I was listening to CBC radio’s Ideas in the Afternoon today when I heard science historian Anne Harrington state: “We don’t understand any major mental disorder biologically.” In her book Mind Fixers: Psychiatry’s Troubled Search for the Biology of Mental Illness she “surveys a flawed medical field that has been unable to come to any clear consensus around the causes of — or cures for — mental illness”. There are many psychiatrists and researchers who are working hard to find better treatments for mental illness but we still have a long way to go in our understanding of how to treat the whole person who has a mental illness rather than treating the disorder we believe them to have. When we do not fully understand the biological basis of mental illness (if one indeed exists), finding an effective treatment is a challenge.
In my personal experience, there are clients who report that their medication works well for them and who recognize the benefits of taking the medication.
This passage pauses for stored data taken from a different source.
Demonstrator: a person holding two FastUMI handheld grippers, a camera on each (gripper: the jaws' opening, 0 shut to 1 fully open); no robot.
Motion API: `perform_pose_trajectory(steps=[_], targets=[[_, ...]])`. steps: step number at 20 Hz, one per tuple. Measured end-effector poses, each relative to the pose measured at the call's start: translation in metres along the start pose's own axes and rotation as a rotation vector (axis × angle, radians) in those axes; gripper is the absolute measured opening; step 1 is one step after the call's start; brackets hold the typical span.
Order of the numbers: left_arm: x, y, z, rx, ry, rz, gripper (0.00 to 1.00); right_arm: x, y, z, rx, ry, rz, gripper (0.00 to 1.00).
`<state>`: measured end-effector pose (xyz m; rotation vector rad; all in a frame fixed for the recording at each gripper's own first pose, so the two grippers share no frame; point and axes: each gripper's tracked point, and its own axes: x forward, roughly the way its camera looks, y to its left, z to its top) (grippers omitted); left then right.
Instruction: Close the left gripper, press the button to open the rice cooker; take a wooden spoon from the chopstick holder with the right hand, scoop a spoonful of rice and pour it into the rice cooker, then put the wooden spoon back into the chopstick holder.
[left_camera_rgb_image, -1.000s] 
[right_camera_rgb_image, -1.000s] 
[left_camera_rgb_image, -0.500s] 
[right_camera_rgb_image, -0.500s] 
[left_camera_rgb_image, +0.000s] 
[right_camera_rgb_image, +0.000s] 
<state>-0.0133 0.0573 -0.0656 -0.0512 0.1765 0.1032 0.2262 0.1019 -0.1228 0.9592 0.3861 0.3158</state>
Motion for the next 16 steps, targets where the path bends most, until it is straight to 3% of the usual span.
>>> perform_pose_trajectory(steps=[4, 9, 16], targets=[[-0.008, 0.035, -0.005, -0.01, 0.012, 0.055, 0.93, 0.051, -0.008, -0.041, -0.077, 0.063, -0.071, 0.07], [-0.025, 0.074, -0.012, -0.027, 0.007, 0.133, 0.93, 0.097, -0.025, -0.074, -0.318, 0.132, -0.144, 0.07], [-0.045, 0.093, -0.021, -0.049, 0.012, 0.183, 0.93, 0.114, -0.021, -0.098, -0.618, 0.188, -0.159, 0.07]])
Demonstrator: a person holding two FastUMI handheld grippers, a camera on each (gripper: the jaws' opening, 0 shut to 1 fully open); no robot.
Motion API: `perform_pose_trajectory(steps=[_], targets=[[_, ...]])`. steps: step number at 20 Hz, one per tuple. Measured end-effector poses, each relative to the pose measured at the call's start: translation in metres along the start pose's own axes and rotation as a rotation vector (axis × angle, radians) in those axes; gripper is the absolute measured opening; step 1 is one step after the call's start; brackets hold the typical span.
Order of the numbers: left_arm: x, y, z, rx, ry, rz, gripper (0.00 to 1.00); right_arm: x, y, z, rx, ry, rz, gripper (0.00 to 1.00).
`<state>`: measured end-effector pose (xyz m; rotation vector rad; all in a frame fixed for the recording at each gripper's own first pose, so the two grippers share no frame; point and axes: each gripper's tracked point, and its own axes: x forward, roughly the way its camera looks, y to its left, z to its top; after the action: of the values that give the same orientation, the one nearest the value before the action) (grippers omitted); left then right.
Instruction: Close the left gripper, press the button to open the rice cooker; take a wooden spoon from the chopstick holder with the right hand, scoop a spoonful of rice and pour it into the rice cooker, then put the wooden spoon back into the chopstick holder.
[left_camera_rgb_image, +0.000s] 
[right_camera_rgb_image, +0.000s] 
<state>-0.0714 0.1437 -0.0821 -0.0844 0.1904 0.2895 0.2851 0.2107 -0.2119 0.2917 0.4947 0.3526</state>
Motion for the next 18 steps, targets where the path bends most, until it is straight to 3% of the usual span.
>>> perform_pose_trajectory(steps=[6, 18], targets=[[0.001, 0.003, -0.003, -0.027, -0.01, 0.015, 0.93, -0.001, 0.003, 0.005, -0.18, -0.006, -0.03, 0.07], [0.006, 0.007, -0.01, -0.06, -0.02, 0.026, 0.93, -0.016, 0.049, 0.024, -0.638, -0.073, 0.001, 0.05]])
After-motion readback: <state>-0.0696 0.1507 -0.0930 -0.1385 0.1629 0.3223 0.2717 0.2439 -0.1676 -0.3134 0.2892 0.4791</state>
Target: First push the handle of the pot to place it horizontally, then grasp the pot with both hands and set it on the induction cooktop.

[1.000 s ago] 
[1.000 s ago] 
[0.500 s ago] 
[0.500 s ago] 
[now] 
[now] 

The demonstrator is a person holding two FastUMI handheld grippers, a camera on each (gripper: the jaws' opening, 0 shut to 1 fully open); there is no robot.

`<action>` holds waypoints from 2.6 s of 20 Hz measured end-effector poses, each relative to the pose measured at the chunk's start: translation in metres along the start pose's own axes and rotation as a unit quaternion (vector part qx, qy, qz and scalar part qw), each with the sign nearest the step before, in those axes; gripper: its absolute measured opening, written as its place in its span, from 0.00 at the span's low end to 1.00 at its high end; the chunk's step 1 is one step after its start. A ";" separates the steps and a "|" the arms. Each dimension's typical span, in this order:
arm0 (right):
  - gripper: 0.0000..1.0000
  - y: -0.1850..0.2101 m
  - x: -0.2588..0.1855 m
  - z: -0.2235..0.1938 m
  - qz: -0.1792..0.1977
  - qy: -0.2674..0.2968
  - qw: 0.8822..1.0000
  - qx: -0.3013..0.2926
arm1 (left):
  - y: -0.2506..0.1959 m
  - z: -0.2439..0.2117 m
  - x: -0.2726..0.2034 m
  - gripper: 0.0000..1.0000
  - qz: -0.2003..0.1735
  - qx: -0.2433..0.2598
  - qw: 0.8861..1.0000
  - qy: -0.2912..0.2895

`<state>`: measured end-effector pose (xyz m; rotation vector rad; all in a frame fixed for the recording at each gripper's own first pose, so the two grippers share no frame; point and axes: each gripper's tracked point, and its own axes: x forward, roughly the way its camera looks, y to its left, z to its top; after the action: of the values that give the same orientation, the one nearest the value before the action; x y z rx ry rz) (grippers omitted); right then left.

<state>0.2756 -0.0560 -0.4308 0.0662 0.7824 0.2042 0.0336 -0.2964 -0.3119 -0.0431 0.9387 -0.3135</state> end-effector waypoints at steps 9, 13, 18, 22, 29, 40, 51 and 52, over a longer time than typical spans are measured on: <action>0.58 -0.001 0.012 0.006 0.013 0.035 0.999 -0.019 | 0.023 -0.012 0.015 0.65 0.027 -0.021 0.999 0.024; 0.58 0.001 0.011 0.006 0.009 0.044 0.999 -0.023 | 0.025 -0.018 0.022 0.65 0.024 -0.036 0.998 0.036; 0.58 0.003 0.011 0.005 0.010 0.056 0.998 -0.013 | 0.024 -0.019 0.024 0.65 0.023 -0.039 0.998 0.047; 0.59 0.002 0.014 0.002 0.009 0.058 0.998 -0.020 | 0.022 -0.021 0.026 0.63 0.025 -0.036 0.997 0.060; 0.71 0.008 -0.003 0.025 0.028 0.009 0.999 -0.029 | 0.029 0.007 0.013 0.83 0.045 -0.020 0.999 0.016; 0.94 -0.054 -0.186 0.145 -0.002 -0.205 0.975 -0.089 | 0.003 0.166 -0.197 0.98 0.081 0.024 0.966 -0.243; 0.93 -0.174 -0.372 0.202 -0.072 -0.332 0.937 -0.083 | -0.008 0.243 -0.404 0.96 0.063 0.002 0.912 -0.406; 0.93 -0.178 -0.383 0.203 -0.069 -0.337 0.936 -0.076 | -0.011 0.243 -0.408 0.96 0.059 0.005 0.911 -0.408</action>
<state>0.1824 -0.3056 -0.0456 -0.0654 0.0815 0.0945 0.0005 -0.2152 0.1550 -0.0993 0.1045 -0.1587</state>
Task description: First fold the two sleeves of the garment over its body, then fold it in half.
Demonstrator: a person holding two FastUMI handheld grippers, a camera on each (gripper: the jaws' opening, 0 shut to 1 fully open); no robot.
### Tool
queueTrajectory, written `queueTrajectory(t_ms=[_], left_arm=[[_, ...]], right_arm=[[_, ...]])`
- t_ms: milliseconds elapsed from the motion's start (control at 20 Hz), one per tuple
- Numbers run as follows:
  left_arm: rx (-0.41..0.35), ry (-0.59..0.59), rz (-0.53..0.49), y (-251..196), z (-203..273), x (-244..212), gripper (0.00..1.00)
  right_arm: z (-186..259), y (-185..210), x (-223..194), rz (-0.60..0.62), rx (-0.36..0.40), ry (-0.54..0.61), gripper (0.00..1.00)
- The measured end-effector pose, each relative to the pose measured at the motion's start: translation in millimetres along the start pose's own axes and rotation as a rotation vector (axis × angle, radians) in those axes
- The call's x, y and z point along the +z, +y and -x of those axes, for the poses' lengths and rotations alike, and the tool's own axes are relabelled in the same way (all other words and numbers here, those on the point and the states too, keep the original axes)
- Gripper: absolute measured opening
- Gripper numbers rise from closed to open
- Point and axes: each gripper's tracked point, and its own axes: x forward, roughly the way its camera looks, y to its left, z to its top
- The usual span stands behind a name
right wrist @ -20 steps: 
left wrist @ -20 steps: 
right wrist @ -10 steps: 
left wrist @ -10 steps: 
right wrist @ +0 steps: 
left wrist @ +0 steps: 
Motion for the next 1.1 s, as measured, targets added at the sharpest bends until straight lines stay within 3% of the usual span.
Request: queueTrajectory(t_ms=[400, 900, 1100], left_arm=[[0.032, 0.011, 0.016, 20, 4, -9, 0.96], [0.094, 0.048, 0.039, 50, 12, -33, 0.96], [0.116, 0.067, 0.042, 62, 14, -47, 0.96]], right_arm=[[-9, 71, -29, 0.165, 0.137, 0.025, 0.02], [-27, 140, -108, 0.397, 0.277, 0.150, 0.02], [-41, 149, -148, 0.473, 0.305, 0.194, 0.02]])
Many other clients, however, are not able to identify the benefits to their mental health and often relate challenges associated with the side effects of their medication. I think it’s very important to take the time to identify the ways in which medication (or any health intervention) supports us or not. When we are suffering, it’s sometimes hard to discern what is making a difference and we look for hope. Developing a greater awareness around the impact of all of our choices on our overall mental health is a major component of our healing. Challenging ourselves to be active agents in our own health care and to take active roles in all aspect of our treatment is part of this growing awareness. Human beings are diverse and mental health treatment must reflect our diversity and complexity.
For anyone who in interested in understanding the history and current state of psychiatry as well as its role in the research and treatment of mental illness, you may benefit from this book. It seems that we know less than you think about mental health issues but we have been challenged by Harrington to find more effective and comprehensive treatment options.